Diese „selektive Gewährung von Asyl“ stand in Einklang mit der internationalen Flüchtlingspolitik nach 1945. Zudem waren sowohl die Hilfe der Vereinten Nationen geografisch (auf Europa) und zeitlich (auf vor 1951 geflohene Menschen) beschränkt als auch die Genfer Flüchtlingskonvention, die ursprünglich geografisch nur auf Europa beschränkt war und erst seit 1967 über Europa hinaus ausgedehnt wurde (vgl. S. 29).

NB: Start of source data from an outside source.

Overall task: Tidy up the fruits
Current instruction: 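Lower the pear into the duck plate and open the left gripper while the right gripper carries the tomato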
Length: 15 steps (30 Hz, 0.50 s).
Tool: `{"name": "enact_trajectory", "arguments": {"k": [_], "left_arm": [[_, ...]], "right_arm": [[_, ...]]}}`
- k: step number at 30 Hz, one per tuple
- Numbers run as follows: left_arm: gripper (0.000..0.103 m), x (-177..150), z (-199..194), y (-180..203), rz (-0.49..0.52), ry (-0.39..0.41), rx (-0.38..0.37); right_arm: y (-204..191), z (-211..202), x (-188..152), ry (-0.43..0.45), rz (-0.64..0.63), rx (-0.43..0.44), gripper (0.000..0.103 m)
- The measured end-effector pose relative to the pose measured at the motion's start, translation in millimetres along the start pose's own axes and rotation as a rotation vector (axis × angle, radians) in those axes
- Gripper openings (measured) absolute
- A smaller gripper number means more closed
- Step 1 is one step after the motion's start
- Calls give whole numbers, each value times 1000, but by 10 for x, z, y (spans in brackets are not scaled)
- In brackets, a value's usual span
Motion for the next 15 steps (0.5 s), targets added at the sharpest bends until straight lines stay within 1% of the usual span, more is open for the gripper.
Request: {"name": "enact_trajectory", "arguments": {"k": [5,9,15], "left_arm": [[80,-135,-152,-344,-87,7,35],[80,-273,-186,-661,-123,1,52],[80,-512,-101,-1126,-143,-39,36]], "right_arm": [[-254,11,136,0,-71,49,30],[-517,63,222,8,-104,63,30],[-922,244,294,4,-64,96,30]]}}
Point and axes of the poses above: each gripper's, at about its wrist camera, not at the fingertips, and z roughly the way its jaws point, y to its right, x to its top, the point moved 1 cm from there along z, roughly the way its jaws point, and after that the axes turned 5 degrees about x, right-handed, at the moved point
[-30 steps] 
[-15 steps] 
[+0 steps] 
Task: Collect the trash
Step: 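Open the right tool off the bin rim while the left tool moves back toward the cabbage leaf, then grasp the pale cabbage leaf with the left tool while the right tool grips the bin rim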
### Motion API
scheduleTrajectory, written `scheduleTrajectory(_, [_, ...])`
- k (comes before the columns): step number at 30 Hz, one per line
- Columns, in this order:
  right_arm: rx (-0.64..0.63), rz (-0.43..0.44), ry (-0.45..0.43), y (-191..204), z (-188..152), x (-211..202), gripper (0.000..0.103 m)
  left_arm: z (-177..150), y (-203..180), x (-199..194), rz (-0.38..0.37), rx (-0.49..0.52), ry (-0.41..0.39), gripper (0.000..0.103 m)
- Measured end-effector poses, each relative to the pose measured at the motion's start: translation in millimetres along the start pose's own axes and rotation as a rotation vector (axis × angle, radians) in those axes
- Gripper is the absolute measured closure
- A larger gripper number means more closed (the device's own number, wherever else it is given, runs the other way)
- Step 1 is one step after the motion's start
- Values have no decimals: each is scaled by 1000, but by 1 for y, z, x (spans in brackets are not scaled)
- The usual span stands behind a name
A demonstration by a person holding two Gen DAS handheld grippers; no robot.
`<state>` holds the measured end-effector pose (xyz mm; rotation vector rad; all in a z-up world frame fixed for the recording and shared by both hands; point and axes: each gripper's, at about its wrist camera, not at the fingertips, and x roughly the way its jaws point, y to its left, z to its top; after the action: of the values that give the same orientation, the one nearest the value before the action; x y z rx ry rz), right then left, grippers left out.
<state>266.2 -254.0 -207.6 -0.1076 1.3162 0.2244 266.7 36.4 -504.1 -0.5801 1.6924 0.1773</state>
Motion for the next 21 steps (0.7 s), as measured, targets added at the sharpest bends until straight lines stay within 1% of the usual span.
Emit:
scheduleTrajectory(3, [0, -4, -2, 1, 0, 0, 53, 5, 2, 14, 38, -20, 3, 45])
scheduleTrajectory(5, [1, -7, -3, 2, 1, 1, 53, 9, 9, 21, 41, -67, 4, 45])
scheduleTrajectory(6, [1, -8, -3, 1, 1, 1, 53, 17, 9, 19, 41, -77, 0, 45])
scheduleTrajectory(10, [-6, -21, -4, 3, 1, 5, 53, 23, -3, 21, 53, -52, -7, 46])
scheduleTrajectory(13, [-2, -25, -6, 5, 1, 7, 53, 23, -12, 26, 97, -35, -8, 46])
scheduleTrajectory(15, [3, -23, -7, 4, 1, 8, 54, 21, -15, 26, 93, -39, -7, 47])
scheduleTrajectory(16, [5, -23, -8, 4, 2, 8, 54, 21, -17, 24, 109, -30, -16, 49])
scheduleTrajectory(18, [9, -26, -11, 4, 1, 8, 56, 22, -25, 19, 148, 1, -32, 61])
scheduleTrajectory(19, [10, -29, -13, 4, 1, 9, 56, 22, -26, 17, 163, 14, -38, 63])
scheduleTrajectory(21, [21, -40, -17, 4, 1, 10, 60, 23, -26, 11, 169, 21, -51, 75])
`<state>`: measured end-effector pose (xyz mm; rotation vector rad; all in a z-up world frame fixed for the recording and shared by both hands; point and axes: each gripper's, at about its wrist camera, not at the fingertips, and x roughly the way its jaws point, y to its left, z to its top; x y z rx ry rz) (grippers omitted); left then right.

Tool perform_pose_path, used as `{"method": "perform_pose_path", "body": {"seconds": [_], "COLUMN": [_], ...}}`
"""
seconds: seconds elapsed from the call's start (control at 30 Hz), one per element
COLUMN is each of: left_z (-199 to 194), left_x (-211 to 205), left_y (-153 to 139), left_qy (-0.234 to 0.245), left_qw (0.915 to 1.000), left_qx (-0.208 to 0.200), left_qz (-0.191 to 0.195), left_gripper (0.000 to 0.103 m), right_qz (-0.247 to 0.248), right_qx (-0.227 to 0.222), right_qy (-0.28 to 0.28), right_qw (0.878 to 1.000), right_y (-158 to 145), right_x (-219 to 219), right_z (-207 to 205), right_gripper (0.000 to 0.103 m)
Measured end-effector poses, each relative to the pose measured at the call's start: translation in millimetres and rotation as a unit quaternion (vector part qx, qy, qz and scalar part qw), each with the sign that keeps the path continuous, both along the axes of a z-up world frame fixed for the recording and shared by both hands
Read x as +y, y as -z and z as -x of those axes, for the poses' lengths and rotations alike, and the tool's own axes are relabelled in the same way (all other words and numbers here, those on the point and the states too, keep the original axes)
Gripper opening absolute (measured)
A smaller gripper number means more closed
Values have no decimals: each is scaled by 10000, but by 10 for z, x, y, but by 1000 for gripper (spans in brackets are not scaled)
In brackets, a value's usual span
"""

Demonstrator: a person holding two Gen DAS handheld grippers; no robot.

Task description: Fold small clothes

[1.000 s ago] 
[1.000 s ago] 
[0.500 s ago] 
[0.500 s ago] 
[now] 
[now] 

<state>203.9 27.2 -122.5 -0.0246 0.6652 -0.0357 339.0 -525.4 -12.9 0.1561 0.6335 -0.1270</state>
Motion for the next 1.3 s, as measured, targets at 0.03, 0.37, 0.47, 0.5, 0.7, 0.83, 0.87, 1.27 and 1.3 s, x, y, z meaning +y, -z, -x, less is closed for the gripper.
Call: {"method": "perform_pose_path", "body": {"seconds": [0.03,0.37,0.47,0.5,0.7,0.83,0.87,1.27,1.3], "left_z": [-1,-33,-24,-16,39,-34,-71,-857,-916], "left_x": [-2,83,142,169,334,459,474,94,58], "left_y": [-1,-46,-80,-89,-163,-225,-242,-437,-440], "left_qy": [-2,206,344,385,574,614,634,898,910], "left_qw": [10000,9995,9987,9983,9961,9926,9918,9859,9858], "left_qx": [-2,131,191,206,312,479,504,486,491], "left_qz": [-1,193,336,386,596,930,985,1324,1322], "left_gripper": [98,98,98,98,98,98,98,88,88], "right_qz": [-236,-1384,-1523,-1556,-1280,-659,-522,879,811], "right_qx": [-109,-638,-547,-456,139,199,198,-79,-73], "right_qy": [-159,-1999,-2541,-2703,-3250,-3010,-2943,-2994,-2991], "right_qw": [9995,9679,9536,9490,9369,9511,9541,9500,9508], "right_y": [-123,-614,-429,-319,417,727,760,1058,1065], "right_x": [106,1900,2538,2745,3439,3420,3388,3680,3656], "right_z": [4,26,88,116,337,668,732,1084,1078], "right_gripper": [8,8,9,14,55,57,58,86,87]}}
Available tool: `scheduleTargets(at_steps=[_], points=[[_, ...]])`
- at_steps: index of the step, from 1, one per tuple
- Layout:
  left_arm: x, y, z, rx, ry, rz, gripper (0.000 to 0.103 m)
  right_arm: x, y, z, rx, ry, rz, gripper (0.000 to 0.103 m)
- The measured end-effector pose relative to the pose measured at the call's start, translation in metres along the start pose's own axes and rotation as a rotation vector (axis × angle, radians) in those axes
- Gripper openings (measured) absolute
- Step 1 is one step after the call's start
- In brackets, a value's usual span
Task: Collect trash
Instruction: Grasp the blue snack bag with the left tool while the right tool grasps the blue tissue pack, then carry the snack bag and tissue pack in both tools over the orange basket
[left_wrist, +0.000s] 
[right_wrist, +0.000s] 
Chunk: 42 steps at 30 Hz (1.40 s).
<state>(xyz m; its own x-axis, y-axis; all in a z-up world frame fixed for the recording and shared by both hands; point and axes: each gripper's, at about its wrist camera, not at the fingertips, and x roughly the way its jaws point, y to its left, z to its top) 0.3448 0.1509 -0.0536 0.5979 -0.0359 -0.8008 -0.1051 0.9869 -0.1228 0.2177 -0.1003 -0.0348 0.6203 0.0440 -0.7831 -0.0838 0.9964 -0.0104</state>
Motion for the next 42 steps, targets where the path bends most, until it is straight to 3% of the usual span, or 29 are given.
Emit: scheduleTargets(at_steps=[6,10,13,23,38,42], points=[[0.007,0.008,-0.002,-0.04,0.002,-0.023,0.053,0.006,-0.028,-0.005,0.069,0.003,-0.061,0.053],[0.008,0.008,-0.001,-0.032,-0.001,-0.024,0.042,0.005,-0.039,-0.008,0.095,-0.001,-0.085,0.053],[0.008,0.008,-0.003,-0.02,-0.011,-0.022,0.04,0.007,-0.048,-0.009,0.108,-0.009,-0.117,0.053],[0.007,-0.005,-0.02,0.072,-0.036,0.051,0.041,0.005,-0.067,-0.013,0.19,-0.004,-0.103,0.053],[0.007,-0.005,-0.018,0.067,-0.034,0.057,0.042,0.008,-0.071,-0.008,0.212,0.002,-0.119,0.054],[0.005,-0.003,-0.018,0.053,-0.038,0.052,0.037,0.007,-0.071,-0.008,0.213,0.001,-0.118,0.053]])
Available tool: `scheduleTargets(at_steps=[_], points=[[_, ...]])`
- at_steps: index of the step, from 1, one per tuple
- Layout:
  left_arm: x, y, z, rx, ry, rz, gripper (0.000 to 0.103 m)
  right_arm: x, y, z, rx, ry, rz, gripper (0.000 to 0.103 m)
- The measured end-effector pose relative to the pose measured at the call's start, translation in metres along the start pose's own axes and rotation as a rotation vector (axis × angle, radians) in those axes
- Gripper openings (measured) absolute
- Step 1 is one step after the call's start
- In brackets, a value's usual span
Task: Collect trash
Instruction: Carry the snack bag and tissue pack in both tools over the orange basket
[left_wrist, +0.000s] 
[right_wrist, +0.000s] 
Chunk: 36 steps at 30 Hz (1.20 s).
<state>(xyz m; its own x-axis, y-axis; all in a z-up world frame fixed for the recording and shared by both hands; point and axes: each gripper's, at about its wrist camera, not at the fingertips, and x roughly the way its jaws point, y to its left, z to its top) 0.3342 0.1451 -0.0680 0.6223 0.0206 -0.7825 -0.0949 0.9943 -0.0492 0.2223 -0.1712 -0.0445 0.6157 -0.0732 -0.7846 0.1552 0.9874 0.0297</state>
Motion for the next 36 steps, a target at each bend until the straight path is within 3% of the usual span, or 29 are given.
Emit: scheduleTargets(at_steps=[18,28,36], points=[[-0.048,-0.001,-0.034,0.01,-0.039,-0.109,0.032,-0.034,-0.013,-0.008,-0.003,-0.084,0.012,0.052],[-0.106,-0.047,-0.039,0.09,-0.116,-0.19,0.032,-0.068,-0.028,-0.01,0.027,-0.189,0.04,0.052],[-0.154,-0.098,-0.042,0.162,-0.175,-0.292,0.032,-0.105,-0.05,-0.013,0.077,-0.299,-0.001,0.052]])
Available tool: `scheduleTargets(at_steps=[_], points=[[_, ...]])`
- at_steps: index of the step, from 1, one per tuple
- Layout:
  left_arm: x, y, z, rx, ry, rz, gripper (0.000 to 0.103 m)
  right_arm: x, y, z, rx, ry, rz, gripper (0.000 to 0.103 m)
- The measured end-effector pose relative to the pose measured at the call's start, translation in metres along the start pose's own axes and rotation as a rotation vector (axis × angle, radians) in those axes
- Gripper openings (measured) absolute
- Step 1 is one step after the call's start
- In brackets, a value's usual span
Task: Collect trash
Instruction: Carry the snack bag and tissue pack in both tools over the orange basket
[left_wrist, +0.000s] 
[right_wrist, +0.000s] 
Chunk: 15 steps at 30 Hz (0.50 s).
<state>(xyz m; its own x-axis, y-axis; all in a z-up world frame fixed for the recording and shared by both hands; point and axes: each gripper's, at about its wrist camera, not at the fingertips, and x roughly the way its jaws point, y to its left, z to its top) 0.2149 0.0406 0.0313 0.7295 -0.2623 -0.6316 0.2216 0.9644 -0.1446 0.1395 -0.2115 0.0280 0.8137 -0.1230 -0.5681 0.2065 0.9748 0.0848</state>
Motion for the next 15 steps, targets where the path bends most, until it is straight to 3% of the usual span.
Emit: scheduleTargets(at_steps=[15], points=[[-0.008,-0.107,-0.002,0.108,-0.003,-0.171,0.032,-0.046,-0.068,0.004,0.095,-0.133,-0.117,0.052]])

Da die Fluchtbewegungen infolge des Zweiten Weltkriegs alle bis dahin gekannten Größenordnungen übertrafen, wurden die United Nations Relief and Rehabilitation Administration (UNRRA) sowie die Internationale Flüchtlingsorganisation (IRO) geschaffen - an ihre Stelle trat später das UN-Flüchtlingskommissionariat UNHCR.
Die damalige kleine Institution UNHCR stieg insbesondere nach der Ungarnkrise 1956 und dem französischen Dekolonialisierungskrieg in Nordafrika zur zentralen Clearingstelle der internationalen Flüchtlingshilfe auf und erstand neu als ein auf Dauer angelegtes System mit universellem Mandat (vgl. S. 29). Die geografischen und zeitlichen Einschränkungen der Genfer Flüchtlingskonvention wurden aufgehoben, die finanzielle Basis des UNHCR war und blieb allerdings prekär (vgl. S. 30).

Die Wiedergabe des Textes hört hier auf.